Délifrance is a company that produces "French style" bakery, savoury, and snacking products in over 100 countries, on five continents. It has been in operation since 1983. The sister company of Délifrance is Grands Moulins de Paris, a major French milling company that supplies 100% of the flour used in Délifrance products.

Délifrance has twelve subsidiaries in Europe and the Middle East. Its restaurants serve baked products such as croissants, gâteaux, fougasses, pains au chocolat, brioches, crisp pralines, and baguettes. Most Délifrance restaurants also serve beverages and pasta.

==History==

In 1919, the Vilgrain family created Les Grands Moulins de Paris. Délifrance was born in 1983 and produced pastries, viennoiserie, and savoury products.

In 1997, Sembawang Corporation Limited acquired a controlling interest in Délifrance Asia Ltd. In 1999, Prudential Asset Management Asia Limited (PAMA) Group Inc. acquired 100% of Délifrance Asia Ltd and made it private.

In December 2007, Singapore-listed company Auric Pacific Group Limited purchased Délifrance Asia Ltd from PAMA; Auric Pacific Group was privatized in 2017.

In the Philippines, Jollibee Foods Corporation operated Délifrance from 1995 to 2010, when the companies severed ties. All former Délifrance restaurants in the Philippines were relaunched as CaféFrance, which was later sold by Jollibee to Euro-Med Laboratories Philippines, Inc.

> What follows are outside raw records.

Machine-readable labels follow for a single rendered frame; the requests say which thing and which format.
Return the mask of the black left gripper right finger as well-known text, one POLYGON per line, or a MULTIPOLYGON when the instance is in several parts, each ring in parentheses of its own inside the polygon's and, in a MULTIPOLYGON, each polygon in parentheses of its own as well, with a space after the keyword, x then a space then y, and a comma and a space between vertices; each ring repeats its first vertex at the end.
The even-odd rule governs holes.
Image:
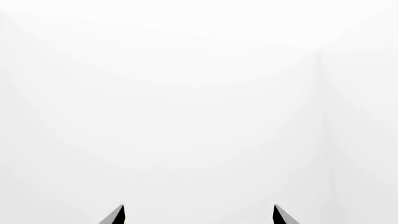
POLYGON ((272 220, 274 224, 300 224, 278 205, 274 205, 272 220))

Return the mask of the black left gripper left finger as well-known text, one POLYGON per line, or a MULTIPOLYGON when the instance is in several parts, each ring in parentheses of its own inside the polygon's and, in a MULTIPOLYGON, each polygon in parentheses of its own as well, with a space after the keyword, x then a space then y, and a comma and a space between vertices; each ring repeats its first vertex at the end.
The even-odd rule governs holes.
POLYGON ((106 218, 101 220, 98 224, 124 224, 125 210, 124 205, 120 205, 113 210, 106 218))

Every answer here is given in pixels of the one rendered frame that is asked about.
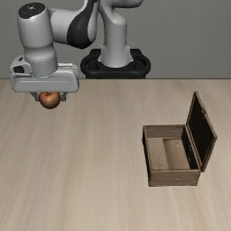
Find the red apple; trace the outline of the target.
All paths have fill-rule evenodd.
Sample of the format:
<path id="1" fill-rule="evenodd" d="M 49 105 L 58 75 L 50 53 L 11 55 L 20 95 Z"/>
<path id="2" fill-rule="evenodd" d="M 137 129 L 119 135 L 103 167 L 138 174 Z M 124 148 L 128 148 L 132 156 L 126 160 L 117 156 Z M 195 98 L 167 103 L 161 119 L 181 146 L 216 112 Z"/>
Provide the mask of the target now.
<path id="1" fill-rule="evenodd" d="M 53 109 L 60 103 L 60 94 L 58 92 L 41 92 L 39 101 L 46 109 Z"/>

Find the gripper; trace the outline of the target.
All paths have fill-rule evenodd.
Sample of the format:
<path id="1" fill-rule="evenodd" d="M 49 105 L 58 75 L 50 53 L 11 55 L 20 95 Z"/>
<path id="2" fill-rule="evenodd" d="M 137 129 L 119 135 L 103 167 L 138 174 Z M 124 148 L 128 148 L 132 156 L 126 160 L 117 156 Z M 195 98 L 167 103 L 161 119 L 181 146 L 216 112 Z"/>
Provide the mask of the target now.
<path id="1" fill-rule="evenodd" d="M 37 92 L 60 92 L 60 101 L 64 102 L 68 93 L 79 90 L 79 69 L 71 63 L 59 63 L 54 73 L 36 77 L 24 56 L 18 56 L 12 62 L 10 71 L 12 89 L 15 92 L 31 92 L 35 101 L 40 101 Z"/>

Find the wooden box lid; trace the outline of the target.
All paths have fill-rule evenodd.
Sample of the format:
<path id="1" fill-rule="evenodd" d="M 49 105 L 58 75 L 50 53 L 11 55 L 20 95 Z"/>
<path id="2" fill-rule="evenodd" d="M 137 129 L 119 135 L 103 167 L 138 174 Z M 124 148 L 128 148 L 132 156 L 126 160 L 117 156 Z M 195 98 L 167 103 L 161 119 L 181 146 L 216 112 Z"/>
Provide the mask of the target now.
<path id="1" fill-rule="evenodd" d="M 193 94 L 186 126 L 198 166 L 204 172 L 213 152 L 217 134 L 198 91 Z"/>

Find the wooden box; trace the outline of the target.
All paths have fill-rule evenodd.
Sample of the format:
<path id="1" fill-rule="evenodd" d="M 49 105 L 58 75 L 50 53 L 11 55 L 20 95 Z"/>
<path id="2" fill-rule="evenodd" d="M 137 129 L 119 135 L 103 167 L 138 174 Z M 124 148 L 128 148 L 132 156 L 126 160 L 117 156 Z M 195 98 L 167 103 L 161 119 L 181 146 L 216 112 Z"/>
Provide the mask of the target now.
<path id="1" fill-rule="evenodd" d="M 185 125 L 145 125 L 143 151 L 150 187 L 198 184 L 200 168 Z"/>

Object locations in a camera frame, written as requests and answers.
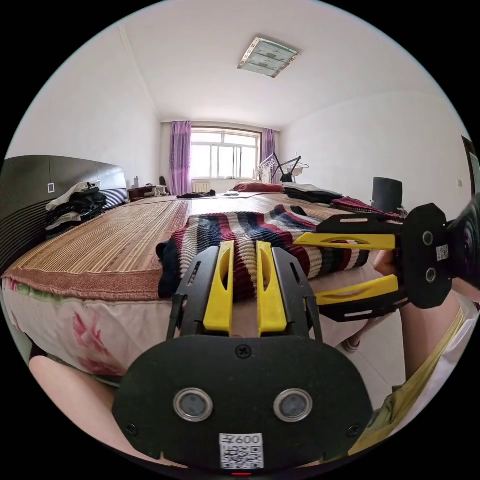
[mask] headboard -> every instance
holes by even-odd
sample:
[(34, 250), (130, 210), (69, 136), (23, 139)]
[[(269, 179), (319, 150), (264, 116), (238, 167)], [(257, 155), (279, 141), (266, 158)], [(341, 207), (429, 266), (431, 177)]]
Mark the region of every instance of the headboard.
[(46, 239), (46, 205), (80, 182), (99, 182), (106, 209), (127, 201), (127, 183), (119, 166), (49, 155), (5, 160), (0, 172), (0, 275)]

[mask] door frame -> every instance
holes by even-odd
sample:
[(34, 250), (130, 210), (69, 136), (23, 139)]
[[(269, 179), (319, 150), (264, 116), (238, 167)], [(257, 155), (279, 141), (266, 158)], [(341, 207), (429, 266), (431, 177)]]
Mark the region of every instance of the door frame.
[(465, 147), (466, 159), (468, 161), (468, 170), (470, 170), (470, 188), (471, 188), (471, 196), (475, 195), (475, 177), (474, 177), (474, 168), (472, 165), (472, 160), (470, 158), (470, 154), (475, 155), (477, 158), (477, 151), (475, 150), (474, 144), (468, 138), (464, 136), (461, 137), (463, 140), (463, 146)]

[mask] red pillow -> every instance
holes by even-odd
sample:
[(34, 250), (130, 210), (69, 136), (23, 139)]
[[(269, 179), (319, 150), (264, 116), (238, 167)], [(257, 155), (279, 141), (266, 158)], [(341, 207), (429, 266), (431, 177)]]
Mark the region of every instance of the red pillow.
[(232, 190), (236, 192), (255, 192), (255, 193), (281, 193), (284, 191), (282, 185), (274, 183), (260, 183), (258, 181), (246, 181), (237, 183)]

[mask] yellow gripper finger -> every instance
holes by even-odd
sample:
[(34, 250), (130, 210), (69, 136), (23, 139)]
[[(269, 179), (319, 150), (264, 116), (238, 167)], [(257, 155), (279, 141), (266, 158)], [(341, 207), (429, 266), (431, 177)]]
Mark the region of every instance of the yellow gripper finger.
[(388, 275), (375, 280), (357, 283), (356, 285), (316, 293), (316, 304), (321, 306), (365, 300), (391, 294), (398, 291), (398, 289), (399, 279), (395, 275)]
[[(234, 253), (234, 241), (223, 241), (220, 243), (210, 296), (206, 306), (205, 317), (203, 318), (203, 326), (210, 332), (226, 332), (230, 334), (232, 331)], [(228, 275), (228, 278), (225, 287), (224, 279), (226, 275)]]
[[(339, 241), (357, 243), (334, 243)], [(395, 235), (371, 233), (304, 233), (294, 242), (297, 245), (352, 250), (394, 250)]]
[(258, 336), (283, 332), (287, 328), (287, 316), (270, 243), (256, 243), (256, 265)]

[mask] qr code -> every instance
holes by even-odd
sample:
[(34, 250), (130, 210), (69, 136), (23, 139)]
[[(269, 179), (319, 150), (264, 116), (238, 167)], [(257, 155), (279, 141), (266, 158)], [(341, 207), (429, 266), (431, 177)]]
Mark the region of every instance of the qr code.
[(220, 463), (223, 469), (254, 470), (264, 467), (261, 433), (220, 434)]
[(449, 246), (442, 245), (436, 248), (436, 261), (441, 262), (442, 260), (447, 260), (449, 257)]

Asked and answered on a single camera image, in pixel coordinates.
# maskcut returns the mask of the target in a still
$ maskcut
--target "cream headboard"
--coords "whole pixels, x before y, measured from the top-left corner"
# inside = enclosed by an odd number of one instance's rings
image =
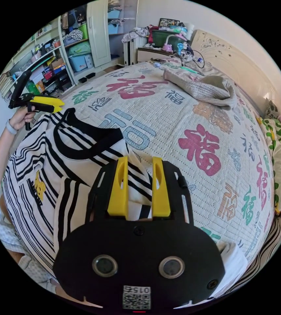
[[[261,69],[241,51],[226,41],[201,30],[197,30],[192,49],[200,52],[205,61],[230,77],[256,103],[262,113],[268,100],[278,103],[276,89]]]

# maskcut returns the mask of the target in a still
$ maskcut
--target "photo frame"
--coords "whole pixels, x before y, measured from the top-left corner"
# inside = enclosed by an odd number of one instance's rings
[[[173,26],[173,25],[179,25],[179,23],[180,23],[180,21],[178,21],[178,20],[160,18],[159,27],[168,27],[168,26]]]

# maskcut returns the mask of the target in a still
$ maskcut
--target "hand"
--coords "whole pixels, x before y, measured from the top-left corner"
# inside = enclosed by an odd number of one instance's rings
[[[26,122],[31,122],[33,117],[35,115],[35,112],[28,112],[28,108],[26,107],[20,107],[12,116],[12,118],[9,120],[9,124],[11,127],[13,127],[15,130],[20,130]]]

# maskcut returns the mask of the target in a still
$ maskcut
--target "blue storage box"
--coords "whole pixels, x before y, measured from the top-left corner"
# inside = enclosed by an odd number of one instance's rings
[[[85,57],[85,61],[86,61],[88,69],[93,68],[94,63],[93,63],[92,55],[88,54],[88,55],[84,55],[84,57]]]
[[[118,25],[109,24],[109,35],[118,33]]]
[[[111,10],[108,12],[108,19],[118,19],[120,12],[120,10]]]
[[[69,57],[69,62],[70,62],[72,69],[75,72],[79,72],[79,71],[84,70],[85,68],[88,67],[86,60],[85,60],[85,55],[76,56],[76,57]]]

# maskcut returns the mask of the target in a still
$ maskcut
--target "door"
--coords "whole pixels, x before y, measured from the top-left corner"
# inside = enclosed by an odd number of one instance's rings
[[[87,4],[87,27],[94,66],[111,62],[108,0],[96,0]]]

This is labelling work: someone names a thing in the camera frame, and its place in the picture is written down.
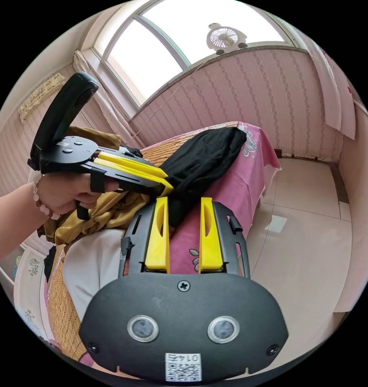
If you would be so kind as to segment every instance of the hand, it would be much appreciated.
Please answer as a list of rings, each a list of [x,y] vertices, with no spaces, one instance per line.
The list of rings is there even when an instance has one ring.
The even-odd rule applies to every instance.
[[[50,173],[42,176],[38,184],[39,199],[53,213],[62,215],[75,210],[76,200],[87,209],[94,208],[100,193],[90,190],[90,174]],[[105,182],[106,192],[119,188],[115,180]]]

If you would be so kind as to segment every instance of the small fan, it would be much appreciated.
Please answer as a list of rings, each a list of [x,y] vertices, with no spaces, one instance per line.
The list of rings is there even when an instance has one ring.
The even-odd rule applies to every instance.
[[[207,35],[207,46],[215,50],[217,55],[247,47],[247,36],[241,31],[223,27],[219,23],[212,23],[208,27],[211,30]]]

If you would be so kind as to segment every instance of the arched window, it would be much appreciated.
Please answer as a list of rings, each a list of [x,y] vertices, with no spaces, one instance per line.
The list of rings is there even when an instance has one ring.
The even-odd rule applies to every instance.
[[[240,30],[249,47],[295,46],[267,13],[236,0],[133,0],[106,23],[92,50],[140,107],[174,78],[216,54],[209,25]]]

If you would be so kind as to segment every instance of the wire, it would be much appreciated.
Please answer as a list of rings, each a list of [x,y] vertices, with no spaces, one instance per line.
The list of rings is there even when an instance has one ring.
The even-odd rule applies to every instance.
[[[134,135],[132,139],[135,139],[139,133],[145,128],[147,123],[153,118],[153,116],[175,95],[175,93],[198,71],[200,70],[208,61],[212,58],[208,58],[205,62],[203,62],[193,73],[188,75],[188,77],[184,80],[184,82],[169,96],[169,98],[150,116],[149,120],[139,129],[139,131]]]

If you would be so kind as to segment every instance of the qr code sticker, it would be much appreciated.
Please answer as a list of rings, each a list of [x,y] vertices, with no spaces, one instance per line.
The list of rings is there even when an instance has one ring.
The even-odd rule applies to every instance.
[[[200,354],[165,354],[167,382],[200,382]]]

Délifrance ran several franchises in Malaysia until 2015, but as of 2016, all outlets appeared to have closed without official notice. In 2020, the company returned to the Malaysian market with the opening of an outlet at Publika Shopping Gallery, in Kuala Lumpur.

In December 2025, it was announced that Délifrance would divest its British viennoiserie business, along with two production facilities in Avignon and Béthune, as part of remedies required to secure regulatory approval for its acquisition by the Belgian food group Vandemoortele. The sale was agreed with authorities, including the UK's Competition and Markets Authority, to address concerns over reduced competition in the frozen pastry market.